Top of RECORD EXCERPTS

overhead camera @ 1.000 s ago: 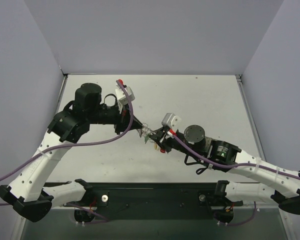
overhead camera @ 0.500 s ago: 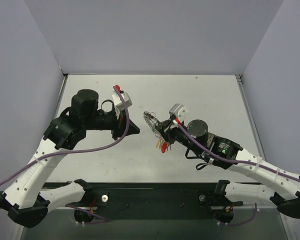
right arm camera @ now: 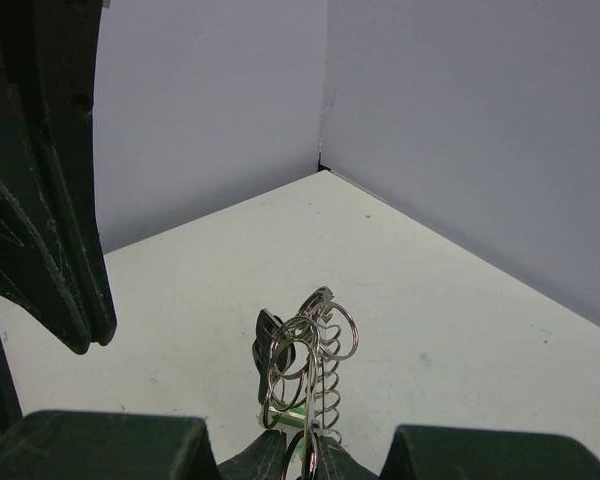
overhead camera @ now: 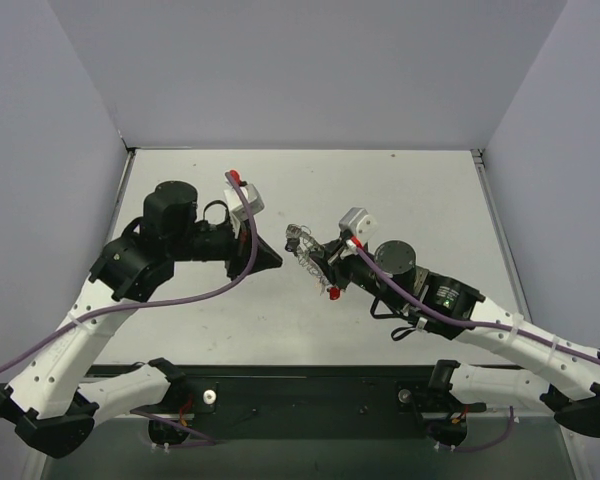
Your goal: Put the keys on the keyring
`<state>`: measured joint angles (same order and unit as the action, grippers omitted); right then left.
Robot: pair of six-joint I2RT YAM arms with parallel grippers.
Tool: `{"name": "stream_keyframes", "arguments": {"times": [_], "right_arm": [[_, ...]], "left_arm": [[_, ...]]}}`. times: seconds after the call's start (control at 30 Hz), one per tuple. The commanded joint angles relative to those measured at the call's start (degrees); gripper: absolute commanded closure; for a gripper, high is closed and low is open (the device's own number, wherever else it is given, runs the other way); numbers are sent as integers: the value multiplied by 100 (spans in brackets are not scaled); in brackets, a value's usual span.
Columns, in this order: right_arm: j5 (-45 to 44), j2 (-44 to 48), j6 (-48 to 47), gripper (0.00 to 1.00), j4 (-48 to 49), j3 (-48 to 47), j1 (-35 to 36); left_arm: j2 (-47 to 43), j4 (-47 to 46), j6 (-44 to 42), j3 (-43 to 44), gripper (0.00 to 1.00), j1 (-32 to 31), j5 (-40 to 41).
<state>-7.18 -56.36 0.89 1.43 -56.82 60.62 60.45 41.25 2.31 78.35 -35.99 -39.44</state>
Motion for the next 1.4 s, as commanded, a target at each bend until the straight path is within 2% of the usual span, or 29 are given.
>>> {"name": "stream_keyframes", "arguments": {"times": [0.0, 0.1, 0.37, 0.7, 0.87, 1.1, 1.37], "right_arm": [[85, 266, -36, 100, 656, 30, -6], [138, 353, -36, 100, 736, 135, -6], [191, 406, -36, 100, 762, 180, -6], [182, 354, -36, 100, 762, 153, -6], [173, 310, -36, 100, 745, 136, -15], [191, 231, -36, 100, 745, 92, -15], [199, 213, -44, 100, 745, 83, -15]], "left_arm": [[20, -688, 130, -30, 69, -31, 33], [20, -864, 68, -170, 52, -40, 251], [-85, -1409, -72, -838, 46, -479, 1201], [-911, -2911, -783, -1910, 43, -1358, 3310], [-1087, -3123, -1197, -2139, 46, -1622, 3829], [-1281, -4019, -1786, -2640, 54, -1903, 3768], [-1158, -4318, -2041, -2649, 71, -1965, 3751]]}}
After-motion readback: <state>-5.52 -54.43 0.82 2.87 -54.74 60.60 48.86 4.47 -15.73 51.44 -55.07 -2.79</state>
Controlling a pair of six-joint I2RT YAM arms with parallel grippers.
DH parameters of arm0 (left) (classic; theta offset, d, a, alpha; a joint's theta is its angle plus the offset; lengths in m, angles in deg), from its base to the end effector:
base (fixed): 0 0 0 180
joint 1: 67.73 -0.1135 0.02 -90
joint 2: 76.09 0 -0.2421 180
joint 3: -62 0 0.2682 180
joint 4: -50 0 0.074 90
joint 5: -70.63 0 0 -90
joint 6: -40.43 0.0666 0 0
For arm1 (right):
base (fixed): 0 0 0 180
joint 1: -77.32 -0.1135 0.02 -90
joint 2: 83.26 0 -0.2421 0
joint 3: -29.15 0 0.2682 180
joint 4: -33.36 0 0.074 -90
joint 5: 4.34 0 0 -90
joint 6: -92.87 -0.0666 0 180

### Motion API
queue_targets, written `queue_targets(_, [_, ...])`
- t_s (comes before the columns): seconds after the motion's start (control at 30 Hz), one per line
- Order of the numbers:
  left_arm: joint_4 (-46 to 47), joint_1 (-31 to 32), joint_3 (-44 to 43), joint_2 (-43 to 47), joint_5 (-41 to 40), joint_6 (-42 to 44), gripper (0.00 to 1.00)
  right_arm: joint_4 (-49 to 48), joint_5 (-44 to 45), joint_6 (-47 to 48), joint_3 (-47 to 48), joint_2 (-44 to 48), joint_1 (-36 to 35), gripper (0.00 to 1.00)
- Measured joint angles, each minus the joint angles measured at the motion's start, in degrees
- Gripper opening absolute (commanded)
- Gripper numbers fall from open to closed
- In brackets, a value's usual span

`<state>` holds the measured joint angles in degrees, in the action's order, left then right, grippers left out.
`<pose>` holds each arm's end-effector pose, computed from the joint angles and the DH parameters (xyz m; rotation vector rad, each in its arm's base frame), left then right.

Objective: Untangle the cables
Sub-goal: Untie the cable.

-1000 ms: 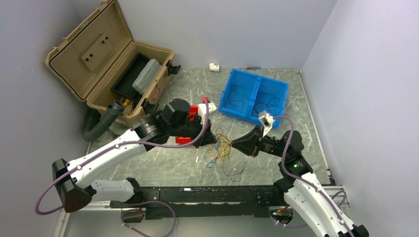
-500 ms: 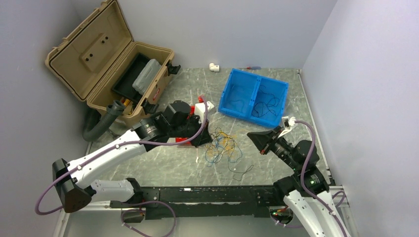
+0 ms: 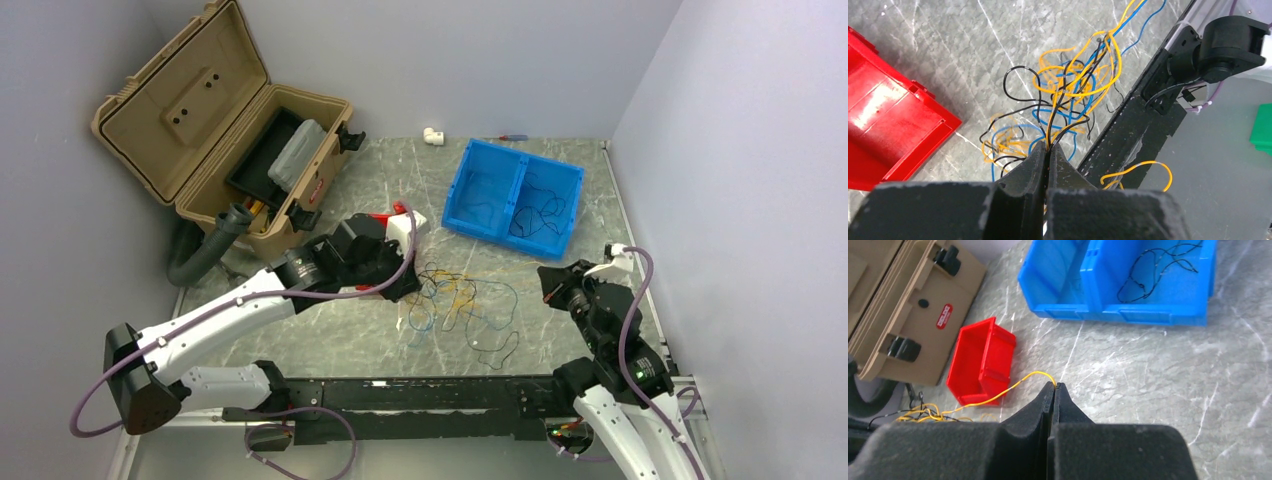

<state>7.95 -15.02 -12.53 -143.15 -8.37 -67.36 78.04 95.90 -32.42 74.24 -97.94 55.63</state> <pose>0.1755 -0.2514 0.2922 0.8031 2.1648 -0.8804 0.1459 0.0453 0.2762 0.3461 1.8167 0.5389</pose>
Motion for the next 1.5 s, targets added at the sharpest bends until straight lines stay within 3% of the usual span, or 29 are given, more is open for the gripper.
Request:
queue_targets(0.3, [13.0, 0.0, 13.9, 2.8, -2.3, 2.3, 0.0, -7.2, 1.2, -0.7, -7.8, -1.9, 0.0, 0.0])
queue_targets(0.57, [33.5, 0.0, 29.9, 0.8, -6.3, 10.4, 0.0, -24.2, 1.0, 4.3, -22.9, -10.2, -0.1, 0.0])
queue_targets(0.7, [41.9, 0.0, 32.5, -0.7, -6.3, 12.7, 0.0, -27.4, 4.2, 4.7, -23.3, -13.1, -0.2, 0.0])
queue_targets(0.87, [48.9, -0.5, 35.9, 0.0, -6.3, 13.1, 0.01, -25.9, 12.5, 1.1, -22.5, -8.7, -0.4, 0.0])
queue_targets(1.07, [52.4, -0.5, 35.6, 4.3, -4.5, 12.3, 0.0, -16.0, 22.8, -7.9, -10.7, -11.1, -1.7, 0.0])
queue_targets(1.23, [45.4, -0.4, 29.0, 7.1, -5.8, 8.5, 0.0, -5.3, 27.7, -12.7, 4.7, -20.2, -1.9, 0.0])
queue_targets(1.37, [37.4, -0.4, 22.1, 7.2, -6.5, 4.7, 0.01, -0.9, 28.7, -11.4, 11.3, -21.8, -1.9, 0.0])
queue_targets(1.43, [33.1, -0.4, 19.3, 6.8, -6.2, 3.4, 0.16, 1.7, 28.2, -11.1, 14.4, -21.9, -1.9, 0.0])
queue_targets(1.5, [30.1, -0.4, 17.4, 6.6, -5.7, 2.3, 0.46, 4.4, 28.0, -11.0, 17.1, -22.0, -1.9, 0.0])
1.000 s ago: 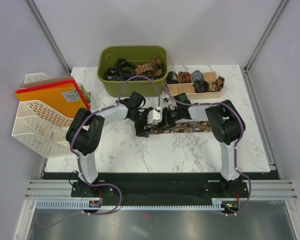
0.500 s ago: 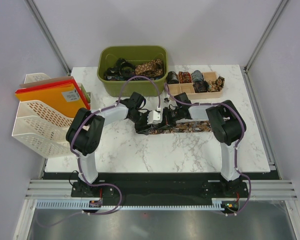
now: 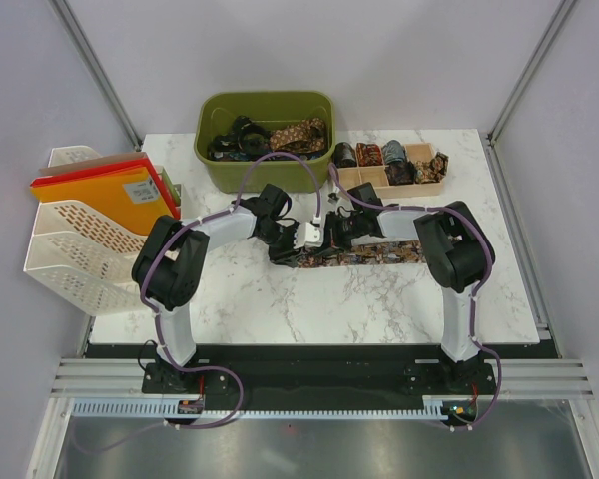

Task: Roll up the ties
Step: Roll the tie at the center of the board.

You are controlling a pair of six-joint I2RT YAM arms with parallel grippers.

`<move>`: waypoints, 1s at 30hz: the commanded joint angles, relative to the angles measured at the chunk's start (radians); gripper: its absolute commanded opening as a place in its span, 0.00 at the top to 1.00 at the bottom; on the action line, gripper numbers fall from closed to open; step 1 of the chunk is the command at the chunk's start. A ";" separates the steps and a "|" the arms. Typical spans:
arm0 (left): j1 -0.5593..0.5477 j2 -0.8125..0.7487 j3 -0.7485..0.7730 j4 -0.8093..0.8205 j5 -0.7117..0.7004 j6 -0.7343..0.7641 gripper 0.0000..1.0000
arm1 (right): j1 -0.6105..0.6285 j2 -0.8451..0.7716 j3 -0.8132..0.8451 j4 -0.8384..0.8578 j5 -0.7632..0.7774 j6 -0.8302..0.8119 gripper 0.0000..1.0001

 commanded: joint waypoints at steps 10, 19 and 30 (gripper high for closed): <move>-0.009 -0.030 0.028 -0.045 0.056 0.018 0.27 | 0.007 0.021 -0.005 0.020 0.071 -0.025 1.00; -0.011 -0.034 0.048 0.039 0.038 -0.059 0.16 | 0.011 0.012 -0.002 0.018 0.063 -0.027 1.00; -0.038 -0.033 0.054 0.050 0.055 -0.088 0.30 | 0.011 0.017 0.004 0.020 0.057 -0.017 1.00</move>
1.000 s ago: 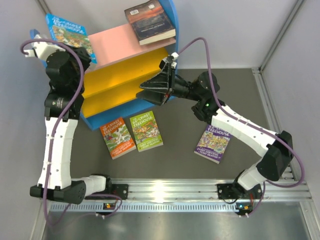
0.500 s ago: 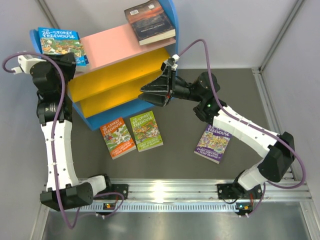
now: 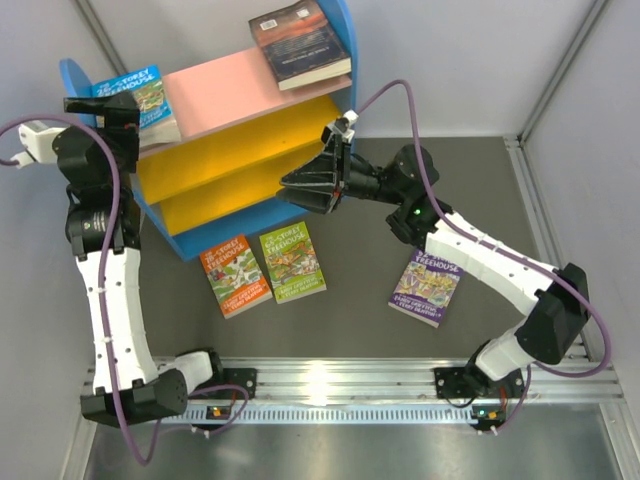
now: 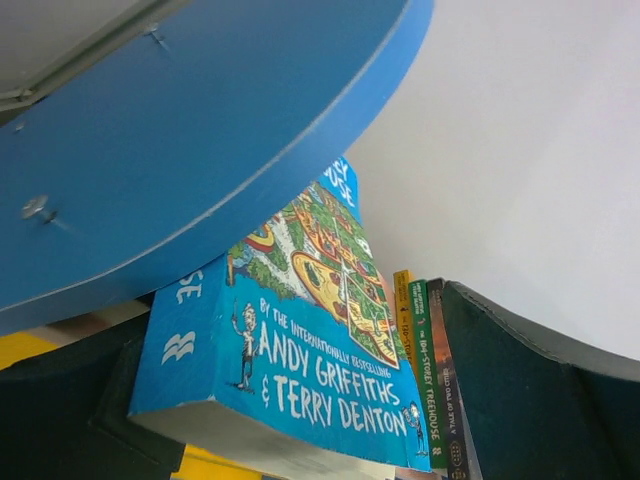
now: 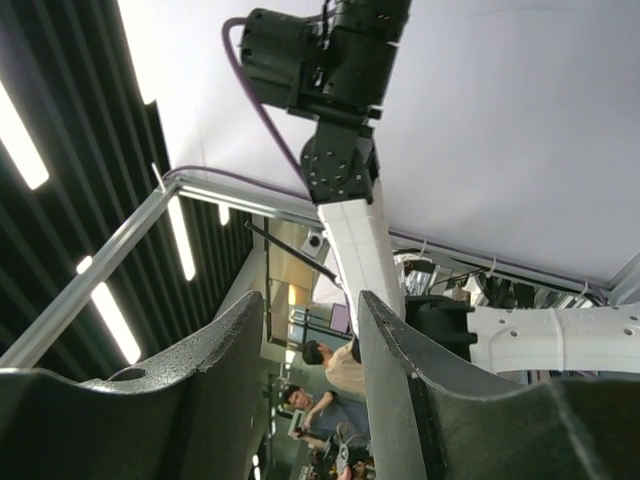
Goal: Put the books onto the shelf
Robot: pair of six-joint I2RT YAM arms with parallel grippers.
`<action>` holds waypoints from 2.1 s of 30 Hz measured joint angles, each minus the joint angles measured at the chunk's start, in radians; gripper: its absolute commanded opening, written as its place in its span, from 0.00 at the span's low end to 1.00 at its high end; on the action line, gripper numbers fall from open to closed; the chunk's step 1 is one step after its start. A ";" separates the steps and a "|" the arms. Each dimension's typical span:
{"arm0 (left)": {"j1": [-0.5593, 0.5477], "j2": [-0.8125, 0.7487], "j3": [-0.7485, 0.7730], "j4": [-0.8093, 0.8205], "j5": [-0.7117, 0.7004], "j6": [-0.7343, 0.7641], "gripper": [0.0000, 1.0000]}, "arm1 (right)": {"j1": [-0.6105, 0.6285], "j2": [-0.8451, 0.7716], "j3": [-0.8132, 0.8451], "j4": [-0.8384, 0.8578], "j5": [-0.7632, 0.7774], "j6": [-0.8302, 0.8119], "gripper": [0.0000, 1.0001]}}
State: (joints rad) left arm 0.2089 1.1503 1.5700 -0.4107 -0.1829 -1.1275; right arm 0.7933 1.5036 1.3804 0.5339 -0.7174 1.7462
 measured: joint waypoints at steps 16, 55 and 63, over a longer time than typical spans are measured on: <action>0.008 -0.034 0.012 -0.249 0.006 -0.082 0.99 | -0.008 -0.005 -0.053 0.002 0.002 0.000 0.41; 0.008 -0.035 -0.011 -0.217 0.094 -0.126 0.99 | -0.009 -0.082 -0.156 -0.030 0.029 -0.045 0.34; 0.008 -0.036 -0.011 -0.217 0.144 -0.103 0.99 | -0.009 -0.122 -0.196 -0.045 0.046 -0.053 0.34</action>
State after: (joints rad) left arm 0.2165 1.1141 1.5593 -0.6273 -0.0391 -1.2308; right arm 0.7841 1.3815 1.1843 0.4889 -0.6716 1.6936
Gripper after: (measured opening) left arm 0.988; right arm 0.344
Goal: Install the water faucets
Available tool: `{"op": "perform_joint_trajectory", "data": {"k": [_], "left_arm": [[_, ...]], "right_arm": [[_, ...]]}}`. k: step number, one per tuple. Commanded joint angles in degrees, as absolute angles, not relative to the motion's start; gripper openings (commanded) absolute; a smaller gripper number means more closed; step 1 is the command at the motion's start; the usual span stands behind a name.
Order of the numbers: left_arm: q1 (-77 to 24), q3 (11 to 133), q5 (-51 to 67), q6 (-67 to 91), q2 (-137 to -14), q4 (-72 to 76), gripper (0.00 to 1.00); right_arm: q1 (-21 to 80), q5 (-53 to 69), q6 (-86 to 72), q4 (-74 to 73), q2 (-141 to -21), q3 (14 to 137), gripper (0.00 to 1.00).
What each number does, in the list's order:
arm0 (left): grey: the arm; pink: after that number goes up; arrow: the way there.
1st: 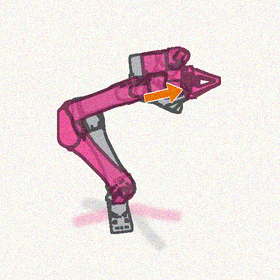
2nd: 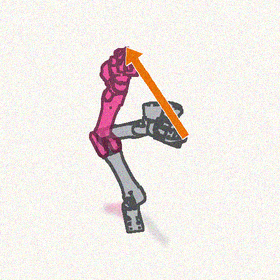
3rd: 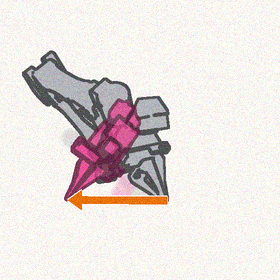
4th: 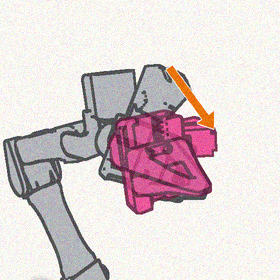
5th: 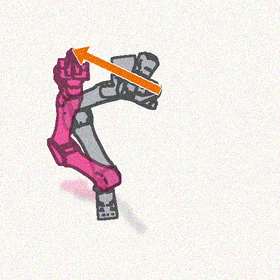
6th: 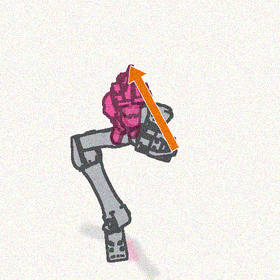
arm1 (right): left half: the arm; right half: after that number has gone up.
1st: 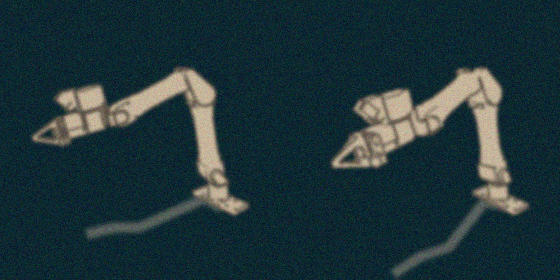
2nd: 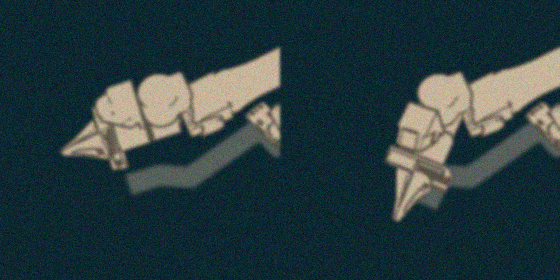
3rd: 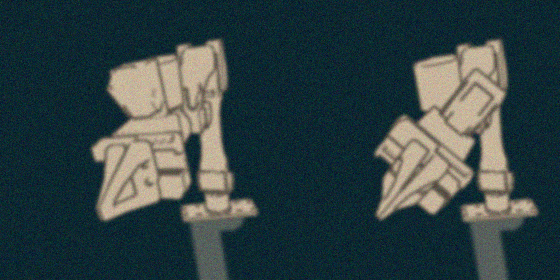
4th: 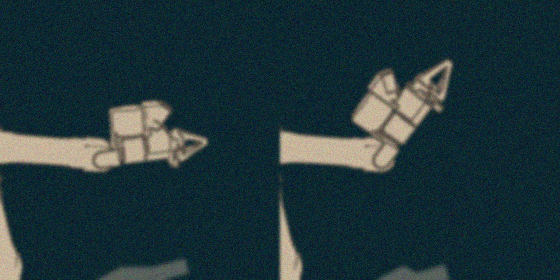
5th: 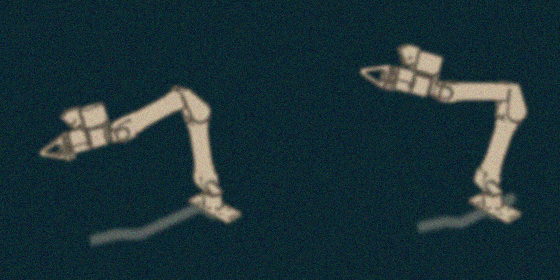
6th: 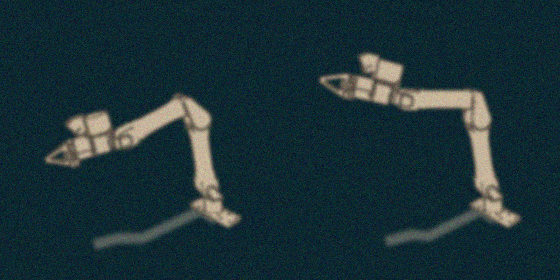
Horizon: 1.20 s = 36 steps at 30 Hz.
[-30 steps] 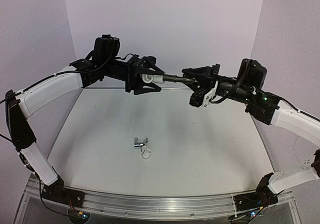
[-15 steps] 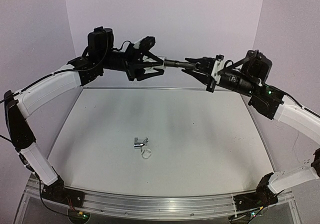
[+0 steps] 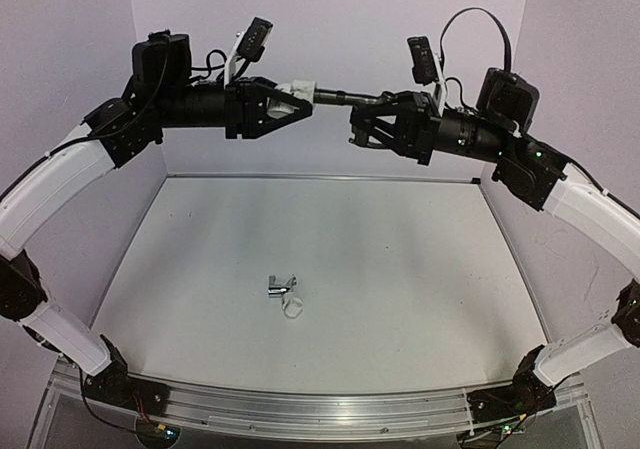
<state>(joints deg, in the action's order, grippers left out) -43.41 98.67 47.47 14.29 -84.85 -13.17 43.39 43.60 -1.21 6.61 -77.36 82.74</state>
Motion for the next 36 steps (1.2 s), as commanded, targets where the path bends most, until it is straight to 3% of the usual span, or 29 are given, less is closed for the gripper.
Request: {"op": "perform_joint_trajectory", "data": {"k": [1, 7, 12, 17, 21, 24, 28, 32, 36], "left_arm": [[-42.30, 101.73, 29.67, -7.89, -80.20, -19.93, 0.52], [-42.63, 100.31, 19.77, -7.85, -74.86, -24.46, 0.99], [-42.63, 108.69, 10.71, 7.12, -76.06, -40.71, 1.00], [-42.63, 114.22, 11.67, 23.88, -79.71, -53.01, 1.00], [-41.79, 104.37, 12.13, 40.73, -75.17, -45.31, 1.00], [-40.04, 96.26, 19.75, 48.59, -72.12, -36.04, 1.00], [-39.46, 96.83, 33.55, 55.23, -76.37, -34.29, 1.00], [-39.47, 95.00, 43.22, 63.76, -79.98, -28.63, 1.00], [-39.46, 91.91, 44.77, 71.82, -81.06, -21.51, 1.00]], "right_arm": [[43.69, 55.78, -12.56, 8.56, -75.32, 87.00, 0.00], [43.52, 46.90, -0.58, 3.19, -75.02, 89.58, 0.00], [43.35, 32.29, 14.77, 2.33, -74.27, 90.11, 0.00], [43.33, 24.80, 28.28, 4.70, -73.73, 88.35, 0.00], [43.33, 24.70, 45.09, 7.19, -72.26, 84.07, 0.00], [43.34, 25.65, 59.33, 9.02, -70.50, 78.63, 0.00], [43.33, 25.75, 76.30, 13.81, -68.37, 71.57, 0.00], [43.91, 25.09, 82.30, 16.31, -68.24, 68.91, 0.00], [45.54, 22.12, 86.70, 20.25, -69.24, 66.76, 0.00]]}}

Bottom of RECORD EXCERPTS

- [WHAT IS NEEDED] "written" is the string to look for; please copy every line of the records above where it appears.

- [EXERCISE RESPONSE]
queue_targets, written `queue_targets(_, [_, ...])`
`<action>` holds waypoints from 2.1 s of 30 Hz measured joint angles, each minus the joint angles measured at the chunk's start, in radians; gripper: its absolute commanded opening, written as its place in its span, from 0.00 at the span's low end to 1.00 at its high end; on the action line, gripper numbers fall from open to closed; the chunk's step 1 is one step after its start. A ";" separates the steps and a "|" the arms. Each dimension's typical span:

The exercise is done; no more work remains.